Os anos mostraram que as responsabilidades do Ministério do Meio Ambiente (MMA), já que a pesca predatória vai muito bem, são enormes. Segundo a Avaliação do Potencial Sustentável de Recursos Vivos na Zona Econômica Exclusiva do programa Ravizee, do MMA, 80% das espécies nacionais comercializadas já foram exploradas em níveis superiores aos recomendáveis ou estão sob ameaça. O caranguejo, cuja pesca de profundidade foi retomada em 1999, é um exemplo de animal em risco de extinção.

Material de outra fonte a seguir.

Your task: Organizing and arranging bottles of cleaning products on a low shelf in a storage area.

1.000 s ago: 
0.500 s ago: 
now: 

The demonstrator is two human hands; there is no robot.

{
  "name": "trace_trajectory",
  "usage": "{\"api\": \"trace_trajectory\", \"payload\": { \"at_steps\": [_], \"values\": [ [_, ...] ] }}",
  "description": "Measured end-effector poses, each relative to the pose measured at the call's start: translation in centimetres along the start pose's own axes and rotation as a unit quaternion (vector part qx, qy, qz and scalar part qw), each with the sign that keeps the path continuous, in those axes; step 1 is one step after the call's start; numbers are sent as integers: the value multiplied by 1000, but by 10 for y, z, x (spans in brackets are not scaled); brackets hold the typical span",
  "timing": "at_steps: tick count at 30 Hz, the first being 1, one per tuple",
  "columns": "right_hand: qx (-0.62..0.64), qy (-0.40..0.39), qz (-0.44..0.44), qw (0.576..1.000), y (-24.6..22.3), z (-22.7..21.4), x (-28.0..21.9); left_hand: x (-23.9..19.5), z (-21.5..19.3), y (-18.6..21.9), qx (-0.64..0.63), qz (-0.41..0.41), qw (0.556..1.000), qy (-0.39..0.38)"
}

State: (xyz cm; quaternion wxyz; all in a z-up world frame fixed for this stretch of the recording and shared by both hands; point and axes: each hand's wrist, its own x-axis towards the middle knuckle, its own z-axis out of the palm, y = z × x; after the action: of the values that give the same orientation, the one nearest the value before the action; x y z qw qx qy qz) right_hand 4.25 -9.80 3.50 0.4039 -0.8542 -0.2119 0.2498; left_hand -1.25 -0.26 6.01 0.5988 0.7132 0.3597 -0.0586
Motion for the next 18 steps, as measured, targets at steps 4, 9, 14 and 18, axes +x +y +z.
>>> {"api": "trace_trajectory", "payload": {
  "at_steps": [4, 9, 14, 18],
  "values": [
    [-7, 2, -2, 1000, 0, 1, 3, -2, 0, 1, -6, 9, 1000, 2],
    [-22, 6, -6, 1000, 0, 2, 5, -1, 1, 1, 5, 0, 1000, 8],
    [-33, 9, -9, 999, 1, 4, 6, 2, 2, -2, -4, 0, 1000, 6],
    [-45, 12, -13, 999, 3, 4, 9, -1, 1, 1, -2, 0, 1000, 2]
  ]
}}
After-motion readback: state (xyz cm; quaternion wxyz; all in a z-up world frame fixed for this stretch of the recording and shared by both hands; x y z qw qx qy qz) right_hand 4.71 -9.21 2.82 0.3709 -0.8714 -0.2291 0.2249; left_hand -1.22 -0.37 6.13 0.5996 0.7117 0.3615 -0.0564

“Além disso, recursos descobertos pelo Revizee ainda subexplotados, como o peixe-sapo, se tornaram sobreexplotados em apenas cinco anos, antes mesmo que o programa chegasse ao fim. Isso mostra que é difícil impedir o avanço do potencial econômico, ele chega antes de medidas de preservação”, avalia Letícia Reis de Carvalho, técnica de Gerenciamento Costeiro e Marinho do MMA. O Brasil não é o único a ostentar séria crise debaixo do mar. De acordo com informações da Organização das Nações Unidas para Agricultura e Alimentação (FAO), 52% dos bens pesqueiros mundiais já estão com exploração máxima.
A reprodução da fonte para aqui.